Building off this angst-laden narrative legacy, Challengers makes the case for tennis as poisonous, most vividly through the persona of the highly strung Tashi. Following that US Open junior title run, she surprisingly puts her pro dreams on hold and instead heads to one of college tennis’ dynastic schools, Stanford. But playing a match versus Pepperdine, Tashi suffers what soon enough proves a career-ending knee injury. Years later, she appears to have settled for life as Art’s Svengali. Throughout the movie, though, it’s also clear that Tashi remains both unfulfilled, confused and, most of all, angry by the cards tennis and life have dealt her.

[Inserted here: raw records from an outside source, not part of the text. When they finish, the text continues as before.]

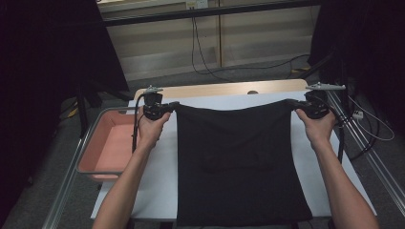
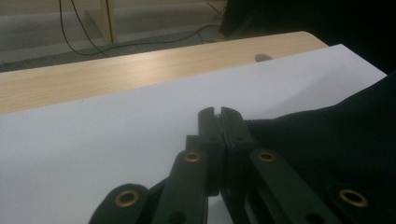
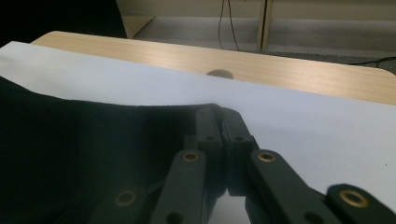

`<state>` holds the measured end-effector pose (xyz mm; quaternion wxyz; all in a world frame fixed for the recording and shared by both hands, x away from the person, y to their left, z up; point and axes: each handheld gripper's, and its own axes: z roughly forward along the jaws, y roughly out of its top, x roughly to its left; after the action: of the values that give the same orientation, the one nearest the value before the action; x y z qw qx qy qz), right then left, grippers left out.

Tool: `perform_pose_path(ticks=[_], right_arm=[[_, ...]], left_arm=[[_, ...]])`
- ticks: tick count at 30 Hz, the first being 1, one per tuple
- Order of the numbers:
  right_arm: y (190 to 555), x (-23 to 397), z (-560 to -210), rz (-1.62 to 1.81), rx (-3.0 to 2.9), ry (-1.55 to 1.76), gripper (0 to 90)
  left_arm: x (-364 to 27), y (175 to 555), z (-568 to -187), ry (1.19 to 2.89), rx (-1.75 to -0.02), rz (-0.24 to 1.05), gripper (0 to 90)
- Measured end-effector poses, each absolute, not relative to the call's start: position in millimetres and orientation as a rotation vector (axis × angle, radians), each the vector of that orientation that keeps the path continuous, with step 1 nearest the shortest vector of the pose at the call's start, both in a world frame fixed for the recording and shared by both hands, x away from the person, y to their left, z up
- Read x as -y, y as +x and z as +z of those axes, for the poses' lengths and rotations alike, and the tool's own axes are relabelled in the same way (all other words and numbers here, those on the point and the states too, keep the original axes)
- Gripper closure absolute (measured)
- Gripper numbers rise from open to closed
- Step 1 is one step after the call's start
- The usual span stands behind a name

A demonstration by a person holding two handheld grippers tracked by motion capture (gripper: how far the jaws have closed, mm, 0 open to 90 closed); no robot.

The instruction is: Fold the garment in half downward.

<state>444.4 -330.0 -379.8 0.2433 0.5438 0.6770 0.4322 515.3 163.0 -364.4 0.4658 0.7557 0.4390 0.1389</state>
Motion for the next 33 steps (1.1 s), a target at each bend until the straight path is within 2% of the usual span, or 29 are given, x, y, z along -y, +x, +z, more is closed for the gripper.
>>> perform_pose_path(ticks=[25, 30, 32, 33], right_arm=[[488, 319, -370, 1.177, -1.836, 1.509, 87.8], [492, 321, -371, 1.156, -1.844, 1.518, 87.4], [496, 321, -376, 1.149, -1.845, 1.516, 83.1], [498, 322, -377, 1.154, -1.836, 1.518, 76.7]], left_arm=[[-167, 548, -354, 1.832, -1.109, 0.399, 88.3], [-163, 552, -360, 1.843, -1.118, 0.373, 88.0], [-162, 554, -365, 1.837, -1.142, 0.349, 85.8], [-161, 556, -369, 1.811, -1.194, 0.321, 80.8]])
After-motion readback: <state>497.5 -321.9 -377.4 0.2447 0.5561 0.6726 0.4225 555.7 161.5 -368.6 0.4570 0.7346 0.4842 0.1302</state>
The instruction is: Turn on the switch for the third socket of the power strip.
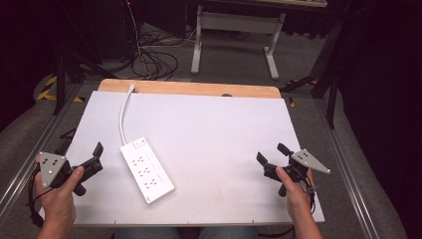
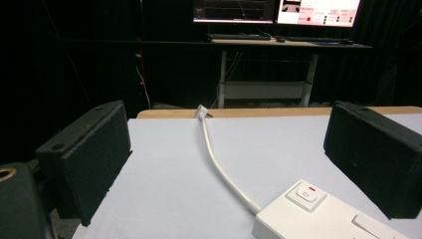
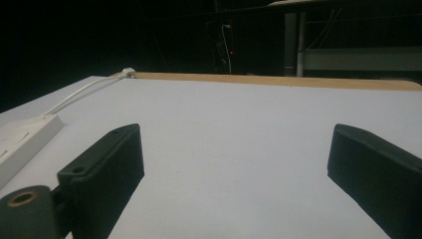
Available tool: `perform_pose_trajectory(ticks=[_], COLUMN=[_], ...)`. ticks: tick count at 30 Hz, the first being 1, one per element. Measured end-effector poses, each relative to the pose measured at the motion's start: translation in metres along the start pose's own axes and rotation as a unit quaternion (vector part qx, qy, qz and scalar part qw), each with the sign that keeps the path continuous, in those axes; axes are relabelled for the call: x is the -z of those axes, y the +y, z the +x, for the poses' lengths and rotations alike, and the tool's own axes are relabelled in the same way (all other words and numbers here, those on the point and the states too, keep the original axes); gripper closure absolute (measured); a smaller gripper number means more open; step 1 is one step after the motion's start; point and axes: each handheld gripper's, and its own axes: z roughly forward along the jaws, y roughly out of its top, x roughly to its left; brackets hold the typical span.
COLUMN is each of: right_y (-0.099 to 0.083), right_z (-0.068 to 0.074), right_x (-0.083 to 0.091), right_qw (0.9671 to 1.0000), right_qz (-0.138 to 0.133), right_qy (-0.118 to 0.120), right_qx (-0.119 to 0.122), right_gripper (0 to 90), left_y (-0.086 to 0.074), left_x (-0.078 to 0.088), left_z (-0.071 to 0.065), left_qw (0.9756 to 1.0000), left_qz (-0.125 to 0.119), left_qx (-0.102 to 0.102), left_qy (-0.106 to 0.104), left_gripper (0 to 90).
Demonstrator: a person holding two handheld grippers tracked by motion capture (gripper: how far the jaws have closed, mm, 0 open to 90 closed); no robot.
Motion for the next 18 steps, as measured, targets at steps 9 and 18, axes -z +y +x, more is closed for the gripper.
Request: perform_pose_trajectory(ticks=[9,18], right_y=[-0.0003,-0.0003], right_z=[0.0002,-0.0005], right_x=[0.0009,0.0021], right_qw=[1.0,1.0], right_qz=[0.0,-0.001], right_qy=[-0.001,-0.001], right_qx=[-0.001,-0.002], right_gripper=[8.0,8.2], left_y=[0.0,0.0001], left_x=[-0.0011,-0.0036], left_z=[-0.0003,-0.0044], left_qw=[1.0,1.0], left_qz=[-0.002,-0.004], left_qx=[0.002,-0.007], left_qy=[-0.002,0.003], left_gripper=[5.2,9.9])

In a subtle counter to Tashi’s tumult, Art and Patrick have a different relationship to both tennis and one another. Has tennis hurt them the way it has Tashi? Not quite. Art’s built a Hall of Fame resume. Patrick hasn’t fared as well, but continues to fight the good fight. Poor Tashi had none of that. At one level, this film makes the case for the emotional value of playing doubles as juniors. At another, as the film ends, the respective tennis journeys of Art and Patrick appear to be moving forward, potentially fueled by the healthy spirit of pursuit, competition, and perhaps even camaraderie. While tennis has made life complicated and uncertain for Tashi, it might well put Art and Patrick on the path to redemption.